## Exercise
In the data that follows, find the line with "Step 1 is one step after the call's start"; transcribe it, every later line up to the one with "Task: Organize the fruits", and that line as well, exactly and with no others.

(Data items)
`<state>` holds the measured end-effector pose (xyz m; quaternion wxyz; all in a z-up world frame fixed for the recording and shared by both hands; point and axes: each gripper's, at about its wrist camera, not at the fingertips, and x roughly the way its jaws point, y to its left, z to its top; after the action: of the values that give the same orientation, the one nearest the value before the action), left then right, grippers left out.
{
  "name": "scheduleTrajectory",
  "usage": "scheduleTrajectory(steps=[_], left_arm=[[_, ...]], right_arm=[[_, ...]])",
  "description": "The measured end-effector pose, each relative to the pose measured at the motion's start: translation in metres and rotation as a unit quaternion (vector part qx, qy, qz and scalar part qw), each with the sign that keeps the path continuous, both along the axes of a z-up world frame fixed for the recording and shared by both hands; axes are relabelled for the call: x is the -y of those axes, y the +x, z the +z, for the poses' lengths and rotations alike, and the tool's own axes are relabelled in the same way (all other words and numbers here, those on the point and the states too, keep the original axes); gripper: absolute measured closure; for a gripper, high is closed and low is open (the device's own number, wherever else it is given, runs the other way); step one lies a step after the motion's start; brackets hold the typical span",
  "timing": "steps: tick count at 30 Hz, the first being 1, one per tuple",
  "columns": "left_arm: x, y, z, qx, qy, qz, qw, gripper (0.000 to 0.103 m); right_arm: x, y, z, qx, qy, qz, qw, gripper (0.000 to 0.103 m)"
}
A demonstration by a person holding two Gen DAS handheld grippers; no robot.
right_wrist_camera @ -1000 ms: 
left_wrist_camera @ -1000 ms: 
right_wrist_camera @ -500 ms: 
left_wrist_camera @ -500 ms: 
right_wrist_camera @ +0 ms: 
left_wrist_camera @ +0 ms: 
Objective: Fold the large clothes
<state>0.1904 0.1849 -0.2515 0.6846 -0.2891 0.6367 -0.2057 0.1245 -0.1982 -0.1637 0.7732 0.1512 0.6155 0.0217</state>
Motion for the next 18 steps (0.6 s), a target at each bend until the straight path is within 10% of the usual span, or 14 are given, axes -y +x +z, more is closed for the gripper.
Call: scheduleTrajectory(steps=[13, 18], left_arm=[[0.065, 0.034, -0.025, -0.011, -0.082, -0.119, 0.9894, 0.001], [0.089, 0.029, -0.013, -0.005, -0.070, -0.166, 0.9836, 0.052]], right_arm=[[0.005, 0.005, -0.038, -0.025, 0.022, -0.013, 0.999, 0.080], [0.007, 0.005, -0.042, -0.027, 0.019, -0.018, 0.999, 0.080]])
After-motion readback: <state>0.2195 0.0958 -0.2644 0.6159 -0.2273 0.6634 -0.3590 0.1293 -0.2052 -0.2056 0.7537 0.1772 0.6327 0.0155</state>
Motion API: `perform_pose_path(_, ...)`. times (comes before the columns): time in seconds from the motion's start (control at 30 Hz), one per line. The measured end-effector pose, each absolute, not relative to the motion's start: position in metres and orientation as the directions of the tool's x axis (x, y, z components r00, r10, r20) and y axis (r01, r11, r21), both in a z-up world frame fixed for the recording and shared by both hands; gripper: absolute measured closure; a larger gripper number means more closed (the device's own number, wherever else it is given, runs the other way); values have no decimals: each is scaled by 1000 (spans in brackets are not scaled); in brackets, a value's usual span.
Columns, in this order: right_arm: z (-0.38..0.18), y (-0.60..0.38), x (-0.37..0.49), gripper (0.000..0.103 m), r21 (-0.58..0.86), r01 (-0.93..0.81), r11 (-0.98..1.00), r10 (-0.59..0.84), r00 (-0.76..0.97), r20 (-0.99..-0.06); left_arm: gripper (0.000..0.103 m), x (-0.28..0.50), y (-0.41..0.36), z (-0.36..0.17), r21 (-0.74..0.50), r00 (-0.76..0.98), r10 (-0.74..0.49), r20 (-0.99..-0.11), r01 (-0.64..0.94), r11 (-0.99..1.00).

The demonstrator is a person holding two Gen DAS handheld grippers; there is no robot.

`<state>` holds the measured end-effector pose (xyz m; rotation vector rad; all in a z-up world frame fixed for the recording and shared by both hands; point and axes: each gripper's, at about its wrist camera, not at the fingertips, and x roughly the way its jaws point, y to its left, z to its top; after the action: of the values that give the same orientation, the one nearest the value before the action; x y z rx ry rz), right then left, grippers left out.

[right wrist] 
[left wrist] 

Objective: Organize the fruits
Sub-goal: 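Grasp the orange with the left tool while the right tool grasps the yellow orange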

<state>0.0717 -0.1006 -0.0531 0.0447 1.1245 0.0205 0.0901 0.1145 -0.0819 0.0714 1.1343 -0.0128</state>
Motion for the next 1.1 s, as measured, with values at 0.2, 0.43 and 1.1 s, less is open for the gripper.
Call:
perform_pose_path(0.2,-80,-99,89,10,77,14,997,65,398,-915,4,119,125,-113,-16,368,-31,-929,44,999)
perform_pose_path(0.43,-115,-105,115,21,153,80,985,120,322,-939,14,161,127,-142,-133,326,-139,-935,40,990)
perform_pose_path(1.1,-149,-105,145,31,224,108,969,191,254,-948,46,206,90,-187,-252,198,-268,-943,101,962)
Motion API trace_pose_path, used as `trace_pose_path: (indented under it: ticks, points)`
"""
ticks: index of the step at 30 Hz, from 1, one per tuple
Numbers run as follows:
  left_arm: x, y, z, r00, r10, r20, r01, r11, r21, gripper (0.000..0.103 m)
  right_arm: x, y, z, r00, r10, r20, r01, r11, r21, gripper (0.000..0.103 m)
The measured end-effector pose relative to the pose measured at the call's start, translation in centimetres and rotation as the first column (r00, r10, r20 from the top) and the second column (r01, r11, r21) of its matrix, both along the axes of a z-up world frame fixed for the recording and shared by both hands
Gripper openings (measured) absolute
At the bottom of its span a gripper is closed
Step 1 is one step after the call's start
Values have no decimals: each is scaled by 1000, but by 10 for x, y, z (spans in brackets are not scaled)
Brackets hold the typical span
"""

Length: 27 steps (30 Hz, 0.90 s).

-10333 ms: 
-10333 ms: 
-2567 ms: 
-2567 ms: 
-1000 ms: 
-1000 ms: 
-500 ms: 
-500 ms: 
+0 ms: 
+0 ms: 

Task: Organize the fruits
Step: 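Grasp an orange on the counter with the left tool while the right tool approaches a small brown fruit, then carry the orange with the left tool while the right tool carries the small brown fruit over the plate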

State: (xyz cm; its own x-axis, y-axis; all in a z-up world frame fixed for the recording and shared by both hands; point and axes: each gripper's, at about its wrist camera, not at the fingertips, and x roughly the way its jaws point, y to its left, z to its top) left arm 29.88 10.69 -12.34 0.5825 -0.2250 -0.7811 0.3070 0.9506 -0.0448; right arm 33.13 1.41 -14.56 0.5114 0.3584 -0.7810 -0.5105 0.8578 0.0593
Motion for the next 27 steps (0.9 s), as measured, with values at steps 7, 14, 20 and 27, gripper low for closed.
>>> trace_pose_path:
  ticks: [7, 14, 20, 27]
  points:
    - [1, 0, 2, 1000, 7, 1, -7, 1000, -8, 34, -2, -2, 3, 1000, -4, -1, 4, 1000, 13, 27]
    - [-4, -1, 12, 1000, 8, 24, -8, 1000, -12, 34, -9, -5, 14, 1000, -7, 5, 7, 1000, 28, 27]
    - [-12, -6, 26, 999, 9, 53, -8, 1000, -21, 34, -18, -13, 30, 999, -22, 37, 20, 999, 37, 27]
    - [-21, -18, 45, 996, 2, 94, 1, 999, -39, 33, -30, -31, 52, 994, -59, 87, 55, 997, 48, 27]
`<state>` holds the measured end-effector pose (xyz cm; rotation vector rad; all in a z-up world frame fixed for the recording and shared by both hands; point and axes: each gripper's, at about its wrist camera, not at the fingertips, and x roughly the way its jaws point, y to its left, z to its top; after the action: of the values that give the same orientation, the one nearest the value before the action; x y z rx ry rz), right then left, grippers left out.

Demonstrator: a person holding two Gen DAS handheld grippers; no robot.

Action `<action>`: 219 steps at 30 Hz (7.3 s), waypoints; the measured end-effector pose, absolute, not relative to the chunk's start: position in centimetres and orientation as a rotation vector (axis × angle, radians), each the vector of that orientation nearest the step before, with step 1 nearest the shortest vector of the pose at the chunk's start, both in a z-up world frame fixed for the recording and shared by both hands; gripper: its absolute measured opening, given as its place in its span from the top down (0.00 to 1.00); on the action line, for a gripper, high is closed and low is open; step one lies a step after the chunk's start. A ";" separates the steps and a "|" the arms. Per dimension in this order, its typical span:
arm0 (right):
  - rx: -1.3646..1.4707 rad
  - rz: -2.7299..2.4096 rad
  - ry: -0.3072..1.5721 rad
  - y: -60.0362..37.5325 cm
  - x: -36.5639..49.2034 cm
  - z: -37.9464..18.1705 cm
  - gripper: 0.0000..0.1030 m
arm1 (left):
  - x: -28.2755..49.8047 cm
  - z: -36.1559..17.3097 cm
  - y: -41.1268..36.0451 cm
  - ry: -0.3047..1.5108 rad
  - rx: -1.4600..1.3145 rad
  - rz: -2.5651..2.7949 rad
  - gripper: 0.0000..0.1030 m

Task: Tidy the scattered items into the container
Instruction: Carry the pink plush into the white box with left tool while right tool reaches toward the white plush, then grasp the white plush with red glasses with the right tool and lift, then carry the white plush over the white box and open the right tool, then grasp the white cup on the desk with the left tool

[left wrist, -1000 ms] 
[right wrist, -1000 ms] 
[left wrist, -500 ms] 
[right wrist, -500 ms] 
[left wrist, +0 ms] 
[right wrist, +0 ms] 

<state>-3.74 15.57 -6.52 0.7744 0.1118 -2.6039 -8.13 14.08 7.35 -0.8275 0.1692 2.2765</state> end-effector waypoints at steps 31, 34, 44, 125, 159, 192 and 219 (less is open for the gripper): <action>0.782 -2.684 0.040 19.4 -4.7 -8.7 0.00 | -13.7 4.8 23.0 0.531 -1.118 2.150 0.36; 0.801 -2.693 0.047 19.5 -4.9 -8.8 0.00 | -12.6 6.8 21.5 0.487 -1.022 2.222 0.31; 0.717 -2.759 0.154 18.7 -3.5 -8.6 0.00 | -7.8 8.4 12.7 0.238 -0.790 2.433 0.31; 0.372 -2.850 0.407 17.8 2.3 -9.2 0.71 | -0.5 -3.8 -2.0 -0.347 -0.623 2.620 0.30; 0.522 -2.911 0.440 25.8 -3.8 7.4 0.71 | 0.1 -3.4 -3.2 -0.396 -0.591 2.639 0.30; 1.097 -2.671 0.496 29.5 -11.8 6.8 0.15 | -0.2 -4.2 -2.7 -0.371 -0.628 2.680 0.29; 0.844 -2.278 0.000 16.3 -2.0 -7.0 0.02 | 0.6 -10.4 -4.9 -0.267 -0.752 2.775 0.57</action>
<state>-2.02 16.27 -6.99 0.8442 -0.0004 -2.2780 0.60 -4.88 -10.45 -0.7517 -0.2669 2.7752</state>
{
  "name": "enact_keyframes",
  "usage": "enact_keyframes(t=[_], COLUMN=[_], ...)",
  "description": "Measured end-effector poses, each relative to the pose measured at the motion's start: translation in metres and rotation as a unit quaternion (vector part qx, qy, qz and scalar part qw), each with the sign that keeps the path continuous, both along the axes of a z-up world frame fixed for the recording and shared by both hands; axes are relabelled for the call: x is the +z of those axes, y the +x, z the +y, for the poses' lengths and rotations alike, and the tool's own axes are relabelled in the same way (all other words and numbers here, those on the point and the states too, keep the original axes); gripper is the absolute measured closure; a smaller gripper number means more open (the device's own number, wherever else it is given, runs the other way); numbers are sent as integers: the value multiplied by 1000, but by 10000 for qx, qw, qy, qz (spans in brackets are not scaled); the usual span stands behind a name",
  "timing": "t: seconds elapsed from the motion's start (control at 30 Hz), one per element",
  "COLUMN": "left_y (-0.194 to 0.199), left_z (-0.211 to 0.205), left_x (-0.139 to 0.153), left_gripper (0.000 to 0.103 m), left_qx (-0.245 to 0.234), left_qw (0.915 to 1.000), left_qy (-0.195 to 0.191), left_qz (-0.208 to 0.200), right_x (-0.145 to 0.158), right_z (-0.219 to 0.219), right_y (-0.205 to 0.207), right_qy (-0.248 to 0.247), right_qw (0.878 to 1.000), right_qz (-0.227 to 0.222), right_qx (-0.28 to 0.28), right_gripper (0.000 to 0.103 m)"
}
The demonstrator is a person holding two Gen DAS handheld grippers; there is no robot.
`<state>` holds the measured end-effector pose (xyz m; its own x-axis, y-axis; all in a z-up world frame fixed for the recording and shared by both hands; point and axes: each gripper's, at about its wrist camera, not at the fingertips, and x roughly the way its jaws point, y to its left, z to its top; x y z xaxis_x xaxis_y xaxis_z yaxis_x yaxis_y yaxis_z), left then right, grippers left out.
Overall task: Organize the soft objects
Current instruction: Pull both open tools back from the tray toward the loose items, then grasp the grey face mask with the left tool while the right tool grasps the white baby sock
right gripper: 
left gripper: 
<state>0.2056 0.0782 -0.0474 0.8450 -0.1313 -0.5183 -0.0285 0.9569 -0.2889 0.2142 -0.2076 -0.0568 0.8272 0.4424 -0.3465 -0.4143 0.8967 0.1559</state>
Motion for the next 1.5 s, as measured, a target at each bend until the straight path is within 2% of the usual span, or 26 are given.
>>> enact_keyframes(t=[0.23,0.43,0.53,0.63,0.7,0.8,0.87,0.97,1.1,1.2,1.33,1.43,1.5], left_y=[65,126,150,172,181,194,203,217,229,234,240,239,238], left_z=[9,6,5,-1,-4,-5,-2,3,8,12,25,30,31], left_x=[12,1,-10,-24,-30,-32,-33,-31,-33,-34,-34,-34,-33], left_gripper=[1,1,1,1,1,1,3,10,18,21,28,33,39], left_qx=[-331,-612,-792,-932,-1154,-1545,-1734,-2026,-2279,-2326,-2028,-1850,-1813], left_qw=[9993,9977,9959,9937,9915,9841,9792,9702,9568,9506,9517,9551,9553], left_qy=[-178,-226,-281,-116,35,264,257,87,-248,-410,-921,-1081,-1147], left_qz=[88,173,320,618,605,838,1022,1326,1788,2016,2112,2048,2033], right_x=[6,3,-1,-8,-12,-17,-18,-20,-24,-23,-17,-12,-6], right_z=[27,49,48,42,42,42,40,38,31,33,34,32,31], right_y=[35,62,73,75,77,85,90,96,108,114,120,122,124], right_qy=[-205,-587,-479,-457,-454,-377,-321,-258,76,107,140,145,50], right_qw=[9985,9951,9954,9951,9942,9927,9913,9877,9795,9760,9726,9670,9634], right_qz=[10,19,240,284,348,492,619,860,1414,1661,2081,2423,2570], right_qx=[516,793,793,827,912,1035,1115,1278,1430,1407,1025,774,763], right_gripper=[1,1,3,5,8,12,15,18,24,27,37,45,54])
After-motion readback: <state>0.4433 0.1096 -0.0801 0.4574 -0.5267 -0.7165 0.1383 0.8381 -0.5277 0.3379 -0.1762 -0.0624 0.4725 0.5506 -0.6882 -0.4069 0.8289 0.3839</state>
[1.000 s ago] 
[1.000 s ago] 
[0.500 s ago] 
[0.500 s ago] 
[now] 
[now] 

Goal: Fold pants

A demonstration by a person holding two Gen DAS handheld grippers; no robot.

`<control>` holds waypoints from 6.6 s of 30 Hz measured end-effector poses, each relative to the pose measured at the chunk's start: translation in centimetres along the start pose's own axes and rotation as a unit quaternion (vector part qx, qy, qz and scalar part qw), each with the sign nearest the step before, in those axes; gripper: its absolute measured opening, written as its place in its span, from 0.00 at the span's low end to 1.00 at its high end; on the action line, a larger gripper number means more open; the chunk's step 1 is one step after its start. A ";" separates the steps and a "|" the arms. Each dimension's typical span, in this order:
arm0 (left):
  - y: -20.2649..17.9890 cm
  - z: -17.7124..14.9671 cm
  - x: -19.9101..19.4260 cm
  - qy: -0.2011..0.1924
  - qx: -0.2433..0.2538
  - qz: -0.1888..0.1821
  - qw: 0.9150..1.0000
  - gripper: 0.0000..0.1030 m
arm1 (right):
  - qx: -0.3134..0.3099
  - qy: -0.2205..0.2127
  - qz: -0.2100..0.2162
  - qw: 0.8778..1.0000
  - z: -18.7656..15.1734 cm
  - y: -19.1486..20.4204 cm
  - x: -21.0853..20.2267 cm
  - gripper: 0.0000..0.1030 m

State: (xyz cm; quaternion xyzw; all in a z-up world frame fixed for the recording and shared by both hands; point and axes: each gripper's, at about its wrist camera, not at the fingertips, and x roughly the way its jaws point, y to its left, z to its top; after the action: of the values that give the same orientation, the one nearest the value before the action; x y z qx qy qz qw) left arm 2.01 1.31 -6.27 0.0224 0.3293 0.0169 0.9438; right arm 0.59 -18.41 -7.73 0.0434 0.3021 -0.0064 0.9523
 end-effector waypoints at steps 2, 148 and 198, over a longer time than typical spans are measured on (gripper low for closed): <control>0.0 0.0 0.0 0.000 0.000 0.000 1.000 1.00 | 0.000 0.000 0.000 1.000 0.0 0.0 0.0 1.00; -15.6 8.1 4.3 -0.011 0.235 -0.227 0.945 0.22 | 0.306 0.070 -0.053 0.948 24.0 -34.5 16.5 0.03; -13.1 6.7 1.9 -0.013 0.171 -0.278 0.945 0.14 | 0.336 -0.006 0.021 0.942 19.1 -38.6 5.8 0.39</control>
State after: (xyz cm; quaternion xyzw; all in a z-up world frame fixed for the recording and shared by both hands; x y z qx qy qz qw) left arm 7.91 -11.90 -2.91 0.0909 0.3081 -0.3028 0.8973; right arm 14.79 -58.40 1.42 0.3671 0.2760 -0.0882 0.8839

## Exercise response
Step 1 is one step after the call's start
Values have no decimals: each is scaled by 1000, but by 10 for x, y, z (spans in brackets are not scaled)
Brackets hold the typical span
"""

Length: 27 steps (30 Hz, 0.90 s).

-10333 ms: 
-10333 ms: 
-2567 ms: 
-2567 ms: 
-1000 ms: 
-1000 ms: 
-500 ms: 
-500 ms: 
+0 ms: 
+0 ms: 

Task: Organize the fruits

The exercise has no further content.